**DIRECTIONS FOR THIS TASK**
Whenever a line in the listing contains "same", copy that line.

= Beginning of Section =

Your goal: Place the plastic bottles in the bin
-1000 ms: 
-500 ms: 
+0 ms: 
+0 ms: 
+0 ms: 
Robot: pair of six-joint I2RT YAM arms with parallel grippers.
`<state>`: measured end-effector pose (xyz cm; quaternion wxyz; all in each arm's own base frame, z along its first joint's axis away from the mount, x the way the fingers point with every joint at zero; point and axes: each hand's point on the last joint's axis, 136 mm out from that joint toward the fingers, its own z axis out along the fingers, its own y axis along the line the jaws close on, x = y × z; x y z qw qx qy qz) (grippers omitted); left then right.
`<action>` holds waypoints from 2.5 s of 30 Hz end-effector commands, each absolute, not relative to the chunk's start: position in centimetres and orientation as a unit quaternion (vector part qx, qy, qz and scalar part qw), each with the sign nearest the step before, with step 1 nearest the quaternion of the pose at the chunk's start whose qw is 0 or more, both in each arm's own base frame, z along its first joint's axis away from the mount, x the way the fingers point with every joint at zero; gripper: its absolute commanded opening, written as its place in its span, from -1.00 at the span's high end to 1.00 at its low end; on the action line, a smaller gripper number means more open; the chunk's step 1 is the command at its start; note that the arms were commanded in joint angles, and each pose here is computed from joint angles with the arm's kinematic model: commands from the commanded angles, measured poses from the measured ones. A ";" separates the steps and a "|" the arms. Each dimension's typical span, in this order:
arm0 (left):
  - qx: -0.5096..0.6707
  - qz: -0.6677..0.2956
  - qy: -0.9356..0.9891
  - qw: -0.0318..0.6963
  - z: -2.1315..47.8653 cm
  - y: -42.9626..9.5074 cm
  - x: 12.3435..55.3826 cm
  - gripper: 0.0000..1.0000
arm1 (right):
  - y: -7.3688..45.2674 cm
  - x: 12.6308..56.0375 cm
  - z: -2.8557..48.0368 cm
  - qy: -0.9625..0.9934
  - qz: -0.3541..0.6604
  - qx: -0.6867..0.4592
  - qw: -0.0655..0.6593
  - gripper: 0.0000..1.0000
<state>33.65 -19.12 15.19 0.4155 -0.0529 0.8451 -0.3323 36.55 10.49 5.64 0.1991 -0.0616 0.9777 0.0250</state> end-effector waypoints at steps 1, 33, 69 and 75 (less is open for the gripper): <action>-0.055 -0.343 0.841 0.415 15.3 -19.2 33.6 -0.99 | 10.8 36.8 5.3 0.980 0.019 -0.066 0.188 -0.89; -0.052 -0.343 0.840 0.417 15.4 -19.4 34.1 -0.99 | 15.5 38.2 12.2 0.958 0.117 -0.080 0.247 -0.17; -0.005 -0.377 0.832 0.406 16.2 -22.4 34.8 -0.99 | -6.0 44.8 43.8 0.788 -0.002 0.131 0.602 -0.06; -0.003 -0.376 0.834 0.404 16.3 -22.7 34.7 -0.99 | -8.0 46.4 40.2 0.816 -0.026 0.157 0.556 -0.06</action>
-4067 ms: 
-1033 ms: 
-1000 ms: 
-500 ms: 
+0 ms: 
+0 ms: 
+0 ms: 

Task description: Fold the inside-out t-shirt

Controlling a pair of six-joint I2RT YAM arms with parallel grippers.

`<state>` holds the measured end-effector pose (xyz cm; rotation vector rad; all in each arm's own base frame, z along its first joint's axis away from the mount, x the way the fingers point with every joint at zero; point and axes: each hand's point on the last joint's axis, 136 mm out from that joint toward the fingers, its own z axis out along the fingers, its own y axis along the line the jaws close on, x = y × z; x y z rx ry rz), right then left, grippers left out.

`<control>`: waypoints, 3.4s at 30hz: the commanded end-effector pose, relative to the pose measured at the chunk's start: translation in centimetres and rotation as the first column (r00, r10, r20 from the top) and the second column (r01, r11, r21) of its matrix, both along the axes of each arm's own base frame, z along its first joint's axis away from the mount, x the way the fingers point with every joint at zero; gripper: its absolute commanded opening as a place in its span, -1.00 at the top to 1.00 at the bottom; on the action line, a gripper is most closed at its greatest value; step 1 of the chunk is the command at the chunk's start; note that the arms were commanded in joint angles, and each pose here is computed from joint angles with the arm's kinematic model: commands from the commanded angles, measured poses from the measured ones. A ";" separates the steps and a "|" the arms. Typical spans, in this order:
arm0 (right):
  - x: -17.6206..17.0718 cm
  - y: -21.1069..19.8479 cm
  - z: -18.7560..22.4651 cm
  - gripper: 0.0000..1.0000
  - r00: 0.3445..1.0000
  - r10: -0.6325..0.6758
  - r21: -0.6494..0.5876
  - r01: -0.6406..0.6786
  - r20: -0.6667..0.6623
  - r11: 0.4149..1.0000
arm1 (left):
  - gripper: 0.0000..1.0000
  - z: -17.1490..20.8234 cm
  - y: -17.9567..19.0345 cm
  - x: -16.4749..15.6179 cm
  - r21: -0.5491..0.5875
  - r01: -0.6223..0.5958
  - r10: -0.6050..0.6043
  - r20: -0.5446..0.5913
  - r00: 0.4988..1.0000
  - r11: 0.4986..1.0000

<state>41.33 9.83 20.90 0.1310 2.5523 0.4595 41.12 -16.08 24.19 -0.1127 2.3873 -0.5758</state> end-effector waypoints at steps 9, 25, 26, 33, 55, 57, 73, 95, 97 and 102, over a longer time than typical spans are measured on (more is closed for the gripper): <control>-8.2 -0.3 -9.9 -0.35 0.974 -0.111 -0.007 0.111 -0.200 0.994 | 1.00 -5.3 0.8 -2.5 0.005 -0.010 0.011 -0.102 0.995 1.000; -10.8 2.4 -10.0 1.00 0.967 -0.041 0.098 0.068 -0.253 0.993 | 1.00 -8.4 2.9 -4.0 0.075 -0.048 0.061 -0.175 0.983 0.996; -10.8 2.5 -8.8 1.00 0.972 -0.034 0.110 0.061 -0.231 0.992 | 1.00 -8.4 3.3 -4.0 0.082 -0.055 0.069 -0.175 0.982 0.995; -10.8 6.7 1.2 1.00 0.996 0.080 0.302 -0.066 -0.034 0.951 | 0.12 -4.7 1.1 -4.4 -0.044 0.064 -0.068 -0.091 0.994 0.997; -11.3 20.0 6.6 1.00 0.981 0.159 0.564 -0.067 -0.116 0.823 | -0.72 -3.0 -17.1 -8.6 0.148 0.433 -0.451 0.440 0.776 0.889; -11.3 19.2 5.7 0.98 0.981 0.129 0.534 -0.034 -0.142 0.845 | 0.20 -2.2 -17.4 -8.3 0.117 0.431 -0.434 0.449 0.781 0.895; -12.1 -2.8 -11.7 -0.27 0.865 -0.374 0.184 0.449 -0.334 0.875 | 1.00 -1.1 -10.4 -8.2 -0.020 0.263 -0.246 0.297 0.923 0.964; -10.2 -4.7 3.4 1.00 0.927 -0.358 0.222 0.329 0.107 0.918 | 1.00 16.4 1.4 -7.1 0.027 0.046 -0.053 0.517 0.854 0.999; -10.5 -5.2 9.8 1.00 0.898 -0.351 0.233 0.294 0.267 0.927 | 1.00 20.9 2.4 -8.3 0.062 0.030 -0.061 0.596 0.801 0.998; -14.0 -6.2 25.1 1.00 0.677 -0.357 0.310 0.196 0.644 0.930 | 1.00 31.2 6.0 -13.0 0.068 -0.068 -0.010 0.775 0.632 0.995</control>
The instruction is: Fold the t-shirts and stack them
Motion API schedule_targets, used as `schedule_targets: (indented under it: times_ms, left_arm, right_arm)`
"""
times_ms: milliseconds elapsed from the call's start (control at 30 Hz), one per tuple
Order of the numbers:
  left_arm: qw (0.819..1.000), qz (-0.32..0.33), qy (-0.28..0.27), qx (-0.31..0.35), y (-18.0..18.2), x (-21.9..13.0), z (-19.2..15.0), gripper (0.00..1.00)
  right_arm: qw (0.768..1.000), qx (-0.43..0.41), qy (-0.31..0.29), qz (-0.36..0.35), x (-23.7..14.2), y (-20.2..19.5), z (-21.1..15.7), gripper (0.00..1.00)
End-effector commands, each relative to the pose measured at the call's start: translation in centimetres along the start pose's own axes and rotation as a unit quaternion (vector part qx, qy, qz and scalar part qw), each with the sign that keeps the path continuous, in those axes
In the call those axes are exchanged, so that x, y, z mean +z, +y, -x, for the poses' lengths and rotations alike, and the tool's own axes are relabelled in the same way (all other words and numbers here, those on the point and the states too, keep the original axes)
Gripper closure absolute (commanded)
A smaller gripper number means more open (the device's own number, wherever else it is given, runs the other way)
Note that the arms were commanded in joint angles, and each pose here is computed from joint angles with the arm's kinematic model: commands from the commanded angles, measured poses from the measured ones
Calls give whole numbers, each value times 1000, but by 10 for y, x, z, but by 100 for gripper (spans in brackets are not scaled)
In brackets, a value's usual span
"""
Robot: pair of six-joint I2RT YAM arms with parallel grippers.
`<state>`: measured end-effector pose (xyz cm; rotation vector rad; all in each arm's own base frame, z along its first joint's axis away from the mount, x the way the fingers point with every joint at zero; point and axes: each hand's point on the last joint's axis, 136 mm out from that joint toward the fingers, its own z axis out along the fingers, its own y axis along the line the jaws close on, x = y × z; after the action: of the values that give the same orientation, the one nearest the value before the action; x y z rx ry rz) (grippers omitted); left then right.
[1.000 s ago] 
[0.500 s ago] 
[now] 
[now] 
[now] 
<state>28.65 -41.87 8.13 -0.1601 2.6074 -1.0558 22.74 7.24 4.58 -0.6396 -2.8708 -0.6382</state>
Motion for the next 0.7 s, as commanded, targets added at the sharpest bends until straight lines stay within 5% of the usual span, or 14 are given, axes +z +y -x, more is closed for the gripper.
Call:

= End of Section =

**EXERCISE ANSWER**
In the call those axes are exchanged, so that x, y, z mean +z, +y, -x, for the poses' lengths and rotations alike, and the tool's own axes are relabelled in the same way (all other words and numbers here, those on the point and the states too, keep the original axes)
`<state>`: measured end-effector pose (xyz cm; rotation vector rad; all in each arm's own base frame, z along its first joint's axis away from the mount, x the way the fingers point with every joint at zero; point and axes: each hand's point on the last joint's axis, 136 mm out from that joint toward the fingers, its own z axis out along the fingers, its own y axis along the line the jaws close on, x = y × z; after the action: of the values that give the same orientation, the one nearest the value before the action; x y z rx ry rz) (grippers omitted); left then right.

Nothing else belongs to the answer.